**WHAT NEEDS TO BE DONE**
For the word "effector", search the records and show each line in which it occurs.

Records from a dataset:
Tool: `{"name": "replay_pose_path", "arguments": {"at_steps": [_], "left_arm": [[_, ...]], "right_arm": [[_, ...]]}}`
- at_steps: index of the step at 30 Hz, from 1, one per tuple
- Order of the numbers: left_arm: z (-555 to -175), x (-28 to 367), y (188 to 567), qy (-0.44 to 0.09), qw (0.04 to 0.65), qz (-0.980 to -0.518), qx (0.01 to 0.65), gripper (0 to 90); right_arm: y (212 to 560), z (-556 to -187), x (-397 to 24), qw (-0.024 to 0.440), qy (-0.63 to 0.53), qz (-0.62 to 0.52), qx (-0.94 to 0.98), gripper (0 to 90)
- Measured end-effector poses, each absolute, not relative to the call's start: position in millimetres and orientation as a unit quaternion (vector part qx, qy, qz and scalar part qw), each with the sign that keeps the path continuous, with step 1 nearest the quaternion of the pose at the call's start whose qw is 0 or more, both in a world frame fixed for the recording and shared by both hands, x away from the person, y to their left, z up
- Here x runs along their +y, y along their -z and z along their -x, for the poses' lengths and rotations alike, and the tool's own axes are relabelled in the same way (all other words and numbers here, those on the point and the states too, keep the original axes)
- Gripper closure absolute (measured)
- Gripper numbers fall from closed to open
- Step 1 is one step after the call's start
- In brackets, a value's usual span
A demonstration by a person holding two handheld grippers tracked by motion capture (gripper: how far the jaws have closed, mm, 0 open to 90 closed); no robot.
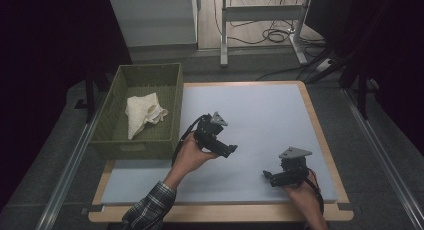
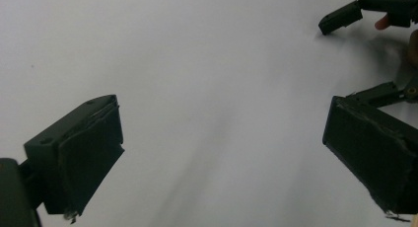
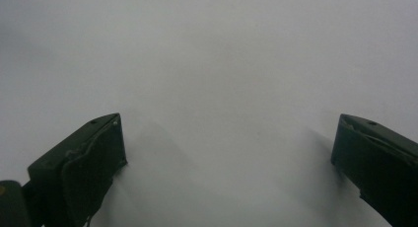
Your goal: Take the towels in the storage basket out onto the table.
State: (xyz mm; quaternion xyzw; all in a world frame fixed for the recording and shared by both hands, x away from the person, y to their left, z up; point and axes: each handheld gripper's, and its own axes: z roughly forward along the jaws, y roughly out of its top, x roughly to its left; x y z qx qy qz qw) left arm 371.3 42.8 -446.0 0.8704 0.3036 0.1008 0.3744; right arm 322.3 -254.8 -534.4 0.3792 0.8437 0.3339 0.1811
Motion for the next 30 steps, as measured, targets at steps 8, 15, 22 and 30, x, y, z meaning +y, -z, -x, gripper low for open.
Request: {"name": "replay_pose_path", "arguments": {"at_steps": [8, 15, 22, 30], "left_arm": [[-383.2, 49.5, 430.0, -0.099, 0.371, -0.868, 0.315, 0.5], [-396.9, 65.3, 418.4, -0.098, 0.371, -0.861, 0.333, 0.0], [-409.9, 77.2, 407.0, -0.111, 0.354, -0.863, 0.343, 0.0], [-424.9, 92.9, 398.6, -0.121, 0.339, -0.86, 0.363, 0.0]], "right_arm": [[534.5, -322.3, -254.7, 0.182, -0.335, -0.379, 0.843, 0.0], [534.5, -322.3, -254.7, 0.181, -0.335, -0.38, 0.843, 0.0], [534.5, -322.3, -254.7, 0.181, -0.335, -0.38, 0.843, 0.0], [534.6, -322.4, -254.7, 0.181, -0.335, -0.38, 0.843, 0.1]]}}
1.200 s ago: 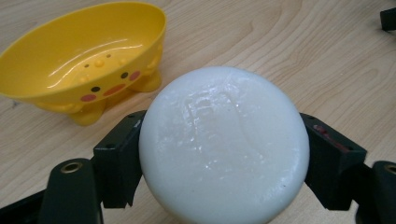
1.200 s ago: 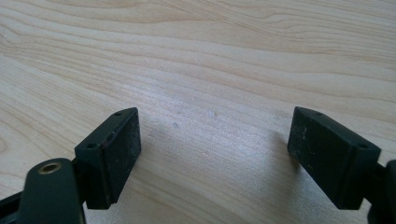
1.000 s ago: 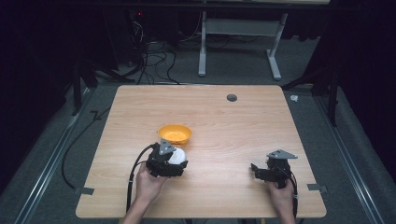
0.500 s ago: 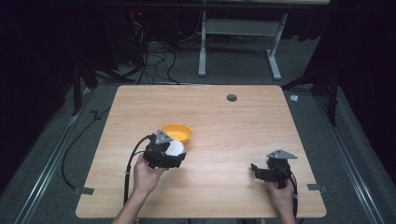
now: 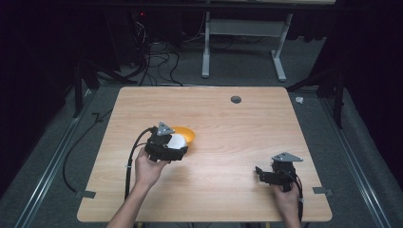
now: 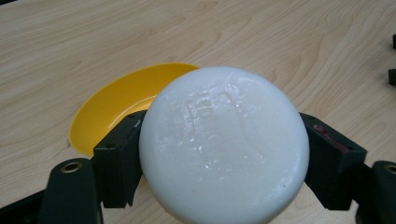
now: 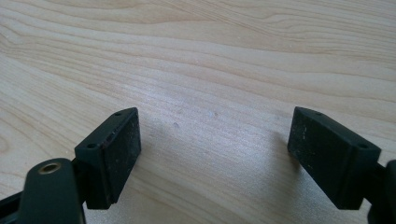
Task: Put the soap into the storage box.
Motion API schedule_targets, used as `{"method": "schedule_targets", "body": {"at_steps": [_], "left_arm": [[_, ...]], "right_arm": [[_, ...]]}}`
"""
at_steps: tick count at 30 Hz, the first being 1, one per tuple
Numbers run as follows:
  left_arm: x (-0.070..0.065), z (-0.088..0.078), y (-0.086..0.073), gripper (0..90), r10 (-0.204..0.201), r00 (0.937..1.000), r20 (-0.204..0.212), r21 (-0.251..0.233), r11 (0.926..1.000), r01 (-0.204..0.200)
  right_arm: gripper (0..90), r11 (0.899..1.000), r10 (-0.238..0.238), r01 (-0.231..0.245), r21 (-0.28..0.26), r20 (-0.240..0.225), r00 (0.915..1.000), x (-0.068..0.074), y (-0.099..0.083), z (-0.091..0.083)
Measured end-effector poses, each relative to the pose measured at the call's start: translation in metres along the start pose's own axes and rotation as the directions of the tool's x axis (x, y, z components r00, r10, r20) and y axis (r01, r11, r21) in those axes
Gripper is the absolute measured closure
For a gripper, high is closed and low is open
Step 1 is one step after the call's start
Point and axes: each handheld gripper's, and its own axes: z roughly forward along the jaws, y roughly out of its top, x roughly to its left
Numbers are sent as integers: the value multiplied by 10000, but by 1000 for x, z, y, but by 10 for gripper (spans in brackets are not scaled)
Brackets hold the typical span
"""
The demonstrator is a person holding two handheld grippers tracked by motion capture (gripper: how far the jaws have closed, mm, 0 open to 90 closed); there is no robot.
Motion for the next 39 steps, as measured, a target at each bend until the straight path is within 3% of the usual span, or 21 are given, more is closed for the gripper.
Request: {"method": "schedule_targets", "body": {"at_steps": [32, 39], "left_arm": [[20, 23, 31, 247, -243, 9991, -359, 445, 9987, 259], [23, 31, 39, 247, -237, 9979, -610, 627, 9977, 275]], "right_arm": [[181, 10000, 3, -3, 19, -3, 10000, 0, 0, 0], [181, 10000, 21, -21, -3, -18, 10000, 0, 0, 0]]}}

**WRITTEN RESPONSE**
- Measured end-effector poses, each absolute, not relative to the call's start: position in millimetres and orientation as a unit quaternion (vector part qx, qy, qz and scalar part qw), each with the sign that keeps the path continuous, with step 1 nearest the quaternion of the pose at the call's start whose qw is 0 or more, both in a world frame fixed for the recording and shared by both hands, x away from the person, y to their left, z up
Measured end-effector poses, each relative to the pose measured at the call's start: translation in metres along the start pose's own axes and rotation as the directions of the tool's x axis (x, y, z components r00, r10, r20) and y axis (r01, r11, r21) in those axes

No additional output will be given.